**Task statement:** Images excluded, reproduce each line of the records exactly as it stands.

(Stored data entries)
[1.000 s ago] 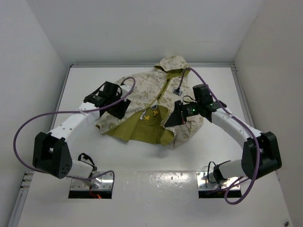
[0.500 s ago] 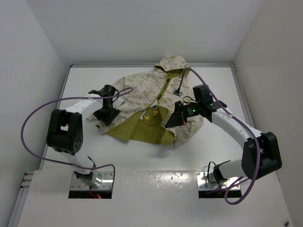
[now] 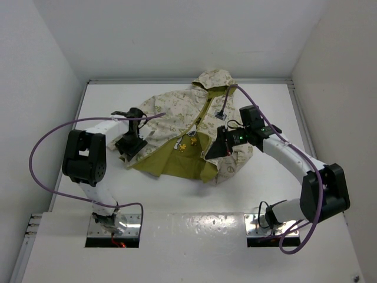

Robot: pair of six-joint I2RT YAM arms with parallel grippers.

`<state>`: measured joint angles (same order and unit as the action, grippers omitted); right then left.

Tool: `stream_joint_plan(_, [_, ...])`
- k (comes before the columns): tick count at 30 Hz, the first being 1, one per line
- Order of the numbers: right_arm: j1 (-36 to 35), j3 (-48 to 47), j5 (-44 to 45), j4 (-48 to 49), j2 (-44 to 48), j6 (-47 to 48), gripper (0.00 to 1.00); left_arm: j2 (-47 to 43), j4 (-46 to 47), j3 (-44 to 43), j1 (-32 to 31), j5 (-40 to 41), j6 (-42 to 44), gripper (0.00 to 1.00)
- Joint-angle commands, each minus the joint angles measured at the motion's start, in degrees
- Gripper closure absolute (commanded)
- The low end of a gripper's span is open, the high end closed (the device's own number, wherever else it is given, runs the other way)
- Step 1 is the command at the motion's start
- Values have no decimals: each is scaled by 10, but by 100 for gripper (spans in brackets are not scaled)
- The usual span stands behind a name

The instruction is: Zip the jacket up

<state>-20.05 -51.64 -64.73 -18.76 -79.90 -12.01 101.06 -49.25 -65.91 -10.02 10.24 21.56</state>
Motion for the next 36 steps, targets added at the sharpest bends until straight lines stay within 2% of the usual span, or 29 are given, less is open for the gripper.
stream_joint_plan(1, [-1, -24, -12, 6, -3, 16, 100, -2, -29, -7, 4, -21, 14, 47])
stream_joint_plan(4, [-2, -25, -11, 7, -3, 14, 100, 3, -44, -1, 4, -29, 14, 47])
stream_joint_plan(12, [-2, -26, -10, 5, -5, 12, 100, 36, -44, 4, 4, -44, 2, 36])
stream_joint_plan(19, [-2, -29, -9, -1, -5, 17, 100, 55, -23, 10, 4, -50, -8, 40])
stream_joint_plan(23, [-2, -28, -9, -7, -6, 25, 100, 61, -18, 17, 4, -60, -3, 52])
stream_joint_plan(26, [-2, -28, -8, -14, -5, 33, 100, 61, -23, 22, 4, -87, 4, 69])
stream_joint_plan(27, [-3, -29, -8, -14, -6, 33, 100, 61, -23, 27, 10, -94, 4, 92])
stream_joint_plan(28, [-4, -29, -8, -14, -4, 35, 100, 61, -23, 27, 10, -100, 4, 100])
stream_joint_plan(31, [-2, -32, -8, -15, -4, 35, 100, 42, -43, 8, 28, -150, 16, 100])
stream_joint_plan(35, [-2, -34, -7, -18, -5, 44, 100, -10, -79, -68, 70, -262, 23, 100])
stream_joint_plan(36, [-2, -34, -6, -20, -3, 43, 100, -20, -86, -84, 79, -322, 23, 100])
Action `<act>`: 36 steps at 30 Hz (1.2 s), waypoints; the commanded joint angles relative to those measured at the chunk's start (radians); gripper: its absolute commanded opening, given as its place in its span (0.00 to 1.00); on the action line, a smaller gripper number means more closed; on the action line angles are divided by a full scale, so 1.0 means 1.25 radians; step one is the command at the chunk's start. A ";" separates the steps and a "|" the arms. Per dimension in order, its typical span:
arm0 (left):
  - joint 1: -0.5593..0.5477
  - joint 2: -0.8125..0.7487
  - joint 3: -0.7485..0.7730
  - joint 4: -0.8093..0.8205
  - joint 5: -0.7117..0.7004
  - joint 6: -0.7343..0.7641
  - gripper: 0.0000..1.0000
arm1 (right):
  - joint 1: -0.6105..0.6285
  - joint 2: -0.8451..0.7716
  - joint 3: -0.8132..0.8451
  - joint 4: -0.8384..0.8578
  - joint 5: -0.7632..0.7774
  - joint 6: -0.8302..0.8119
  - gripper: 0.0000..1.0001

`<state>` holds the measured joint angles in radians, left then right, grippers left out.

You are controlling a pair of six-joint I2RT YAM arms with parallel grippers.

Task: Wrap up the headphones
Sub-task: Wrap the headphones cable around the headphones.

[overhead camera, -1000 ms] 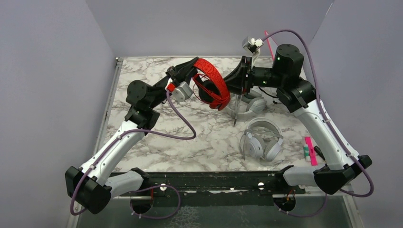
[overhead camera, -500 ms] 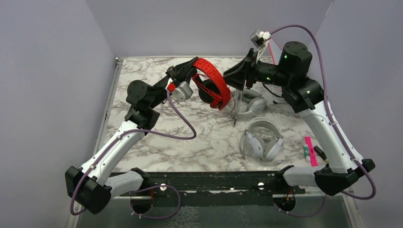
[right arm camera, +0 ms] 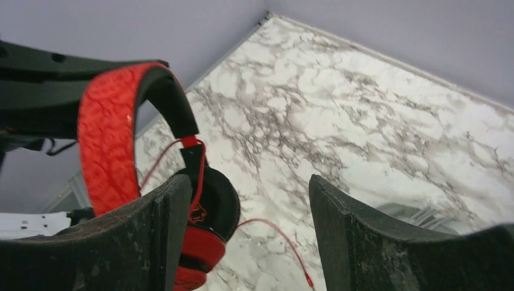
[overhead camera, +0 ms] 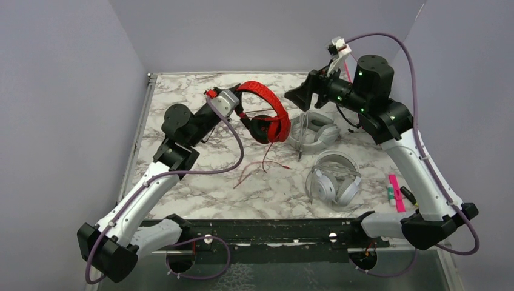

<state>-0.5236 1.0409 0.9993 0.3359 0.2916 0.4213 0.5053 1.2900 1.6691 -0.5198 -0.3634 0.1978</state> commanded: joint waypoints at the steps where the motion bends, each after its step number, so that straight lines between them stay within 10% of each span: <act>1: 0.004 -0.015 0.064 -0.147 -0.170 -0.202 0.00 | -0.029 -0.001 -0.091 0.034 0.016 -0.016 0.76; 15: 0.004 -0.041 0.148 -0.573 -0.395 -0.641 0.00 | -0.129 0.018 -0.349 0.204 -0.133 0.023 0.84; 21: 0.006 -0.020 0.200 -0.692 -0.420 -0.821 0.00 | -0.124 0.026 -0.474 0.370 -0.424 0.022 0.83; 32: 0.017 0.092 0.425 -0.840 -0.418 -0.888 0.00 | -0.069 0.081 -0.592 0.460 -0.495 0.016 0.73; 36: 0.024 0.104 0.452 -0.840 -0.404 -0.901 0.00 | -0.065 0.038 -0.727 0.728 -0.583 0.097 0.78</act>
<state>-0.5045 1.1660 1.5017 -0.7082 -0.2283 -0.6418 0.4141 1.3788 0.8936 0.0940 -0.9634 0.2546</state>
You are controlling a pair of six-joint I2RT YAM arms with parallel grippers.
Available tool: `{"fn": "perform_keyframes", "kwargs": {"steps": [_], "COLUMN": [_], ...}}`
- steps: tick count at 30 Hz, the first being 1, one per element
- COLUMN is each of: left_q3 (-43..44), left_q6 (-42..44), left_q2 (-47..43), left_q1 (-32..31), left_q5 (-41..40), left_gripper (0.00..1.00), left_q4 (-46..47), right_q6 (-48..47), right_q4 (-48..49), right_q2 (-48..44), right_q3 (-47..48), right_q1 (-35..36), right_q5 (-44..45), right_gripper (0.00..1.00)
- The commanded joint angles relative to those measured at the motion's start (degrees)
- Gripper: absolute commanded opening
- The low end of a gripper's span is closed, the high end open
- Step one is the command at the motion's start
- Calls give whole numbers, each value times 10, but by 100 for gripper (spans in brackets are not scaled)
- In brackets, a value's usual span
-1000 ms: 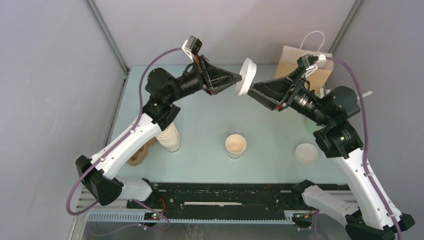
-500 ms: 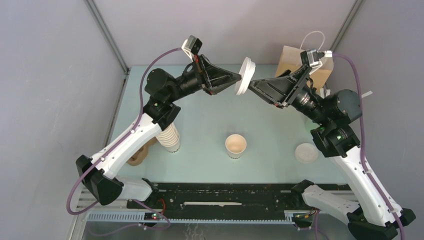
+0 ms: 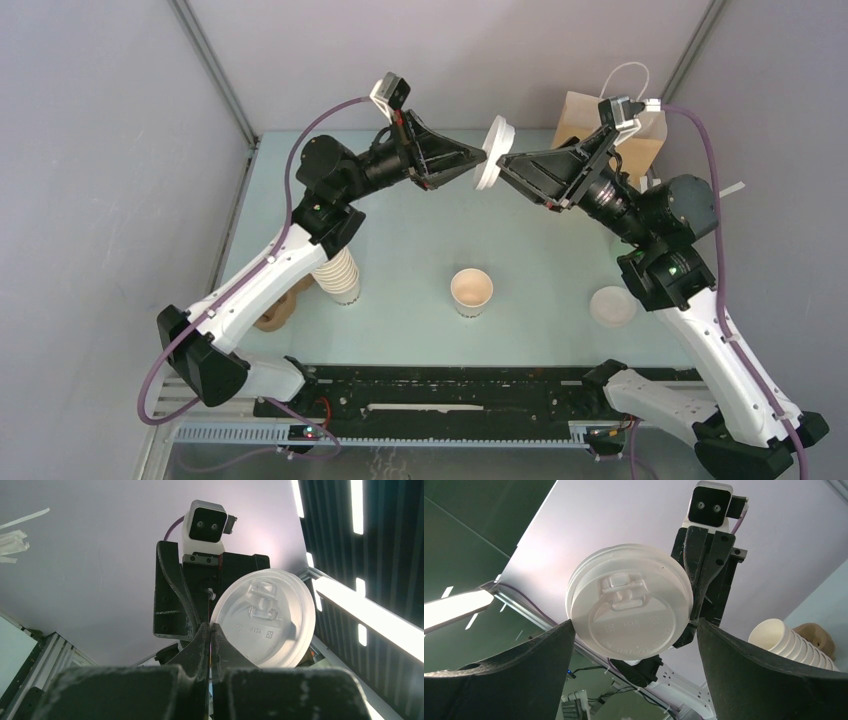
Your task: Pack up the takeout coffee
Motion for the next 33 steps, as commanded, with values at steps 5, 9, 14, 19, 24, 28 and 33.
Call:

**Response to this exercise:**
[1.000 s ago] 
[0.500 s ago] 
[now] 

Robot: pair of six-joint I2RT YAM arms with parallel grippers.

`<state>`: measured joint angles (same order and unit as the action, grippers omitted); right then left.

Tool: `stream_joint_plan(_, [_, ...])`
- k (comes before the columns): tick count at 30 Hz, the first being 1, one per line
- Order of the numbers: right_arm: j1 (-36 to 35), j3 (-48 to 47), j5 (-44 to 45), j4 (-48 to 49), j2 (-44 to 48), j6 (-47 to 48), gripper (0.00 to 1.00); left_arm: j2 (-47 to 43), j4 (-46 to 47), j3 (-44 to 43), j1 (-32 to 31), j5 (-40 to 41), j6 (-42 to 44), gripper (0.00 to 1.00)
- Joint-angle commands, each minus the joint angles measured at the motion's start, in degrees
- Gripper closure absolute (commanded)
- The low end of a gripper's span is open, the high end closed (the device's own number, wherever else it is given, runs the other way)
- Step 1 is the command at the motion's start
- Values have no decimals: each is scaled by 10, but by 100 for gripper (spans in brackets are not scaled)
- The usual span stands behind a name

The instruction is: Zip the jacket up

<state>-20.05 -51.64 -64.73 -18.76 -79.90 -12.01 101.06 -49.25 -65.91 -10.02 10.24 21.56</state>
Motion for the next 36 steps, targets added at the sharpest bends until straight lines stay within 2% of the usual span, or 29 are given, less is open for the gripper.
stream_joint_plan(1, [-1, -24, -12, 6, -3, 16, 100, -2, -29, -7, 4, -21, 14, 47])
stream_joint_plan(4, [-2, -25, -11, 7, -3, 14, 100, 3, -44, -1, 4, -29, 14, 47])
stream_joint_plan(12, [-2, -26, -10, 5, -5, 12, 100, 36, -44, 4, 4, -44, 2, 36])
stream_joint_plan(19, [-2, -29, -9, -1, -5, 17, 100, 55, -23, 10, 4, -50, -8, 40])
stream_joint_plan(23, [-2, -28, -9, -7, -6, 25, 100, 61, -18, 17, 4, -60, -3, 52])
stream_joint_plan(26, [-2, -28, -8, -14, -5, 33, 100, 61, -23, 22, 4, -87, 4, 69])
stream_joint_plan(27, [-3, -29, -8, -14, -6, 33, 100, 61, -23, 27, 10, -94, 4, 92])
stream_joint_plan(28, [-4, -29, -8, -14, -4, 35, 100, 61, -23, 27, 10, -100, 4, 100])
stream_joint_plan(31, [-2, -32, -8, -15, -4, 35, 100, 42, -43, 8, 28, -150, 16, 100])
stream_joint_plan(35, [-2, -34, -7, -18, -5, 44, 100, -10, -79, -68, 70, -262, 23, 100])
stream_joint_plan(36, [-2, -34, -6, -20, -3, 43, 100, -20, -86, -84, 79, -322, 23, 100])
Action `<act>`: 36 steps at 30 Hz (1.2 s), waypoints; the commanded joint angles relative to those measured at the chunk's start (radians); gripper: its absolute commanded opening, given as its place in its span (0.00 to 1.00); on the action line, a smaller gripper number means more closed; on the action line angles are divided by a full scale, so 1.0 means 1.25 radians; step one is the command at the chunk's start. A ";" separates the steps and a "|" the arms. Per dimension in order, its typical span:
arm0 (left):
  - joint 1: -0.5593..0.5477
  - joint 2: -0.8125..0.7487
  - joint 3: -0.7485..0.7730
  - joint 4: -0.8093..0.8205
  - joint 5: -0.7117..0.7004
  - joint 6: -0.7343..0.7641
  - gripper: 0.0000..1.0000
arm1 (right):
  - joint 1: -0.6105..0.6285
  - joint 2: -0.8451..0.7716
  - joint 3: -0.8132..0.8451
  - joint 4: -0.8384..0.8578
  - joint 5: -0.7632..0.7774
  - joint 6: -0.8302..0.8119
  - gripper: 0.0000..1.0001

`<state>` holds the measured joint angles in radians, left then right, grippers left out.

You are controlling a pair of six-joint I2RT YAM arms with parallel grippers.

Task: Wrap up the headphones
Sub-task: Wrap the headphones cable around the headphones.

[overhead camera, -1000 ms] 
[overhead camera, -500 ms] 
[right arm camera, +0 ms] 
[overhead camera, +0 ms] 

<state>-0.5236 1.0409 0.9993 0.3359 0.2916 0.4213 0.5053 1.2900 1.6691 -0.5198 -0.3634 0.1978</state> commanded: joint waypoints at the steps where the motion bends, each after its step number, so that straight lines between them stay within 10% of each span: <act>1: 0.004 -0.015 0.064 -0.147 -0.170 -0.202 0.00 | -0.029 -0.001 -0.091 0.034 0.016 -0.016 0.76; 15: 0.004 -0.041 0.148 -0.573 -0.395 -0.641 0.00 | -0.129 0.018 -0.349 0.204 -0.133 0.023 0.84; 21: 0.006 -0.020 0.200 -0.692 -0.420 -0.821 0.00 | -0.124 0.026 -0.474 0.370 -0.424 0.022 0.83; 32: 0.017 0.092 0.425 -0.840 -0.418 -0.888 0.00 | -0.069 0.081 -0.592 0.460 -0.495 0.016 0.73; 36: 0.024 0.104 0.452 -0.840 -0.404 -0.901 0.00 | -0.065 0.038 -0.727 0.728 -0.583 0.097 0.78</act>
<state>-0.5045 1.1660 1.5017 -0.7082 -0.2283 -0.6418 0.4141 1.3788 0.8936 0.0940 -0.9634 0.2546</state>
You are controlling a pair of six-joint I2RT YAM arms with parallel grippers.
Available tool: `{"fn": "perform_keyframes", "kwargs": {"steps": [_], "COLUMN": [_], ...}}`
- steps: tick count at 30 Hz, the first being 1, one per element
- COLUMN is each of: left_q3 (-43..44), left_q6 (-42..44), left_q2 (-47..43), left_q1 (-32..31), left_q5 (-41..40), left_gripper (0.00..1.00), left_q4 (-46..47), right_q6 (-48..47), right_q4 (-48..49), right_q2 (-48..44), right_q3 (-47..48), right_q1 (-35..36), right_q5 (-44..45), right_gripper (0.00..1.00)
- The commanded joint angles relative to those measured at the motion's start (degrees)
- Gripper: absolute commanded opening
- The low end of a gripper's span is closed, the high end open
- Step one is the command at the motion's start
- Calls give whole numbers, each value times 10, but by 100 for gripper (spans in brackets are not scaled)
- In brackets, a value's usual span
-1000 ms: 
-500 ms: 
+0 ms: 
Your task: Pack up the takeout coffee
Motion for the next 33 steps, as commanded, with values at steps 5, 9, 14, 19, 24, 28 and 33.
Call:

No more output is needed here.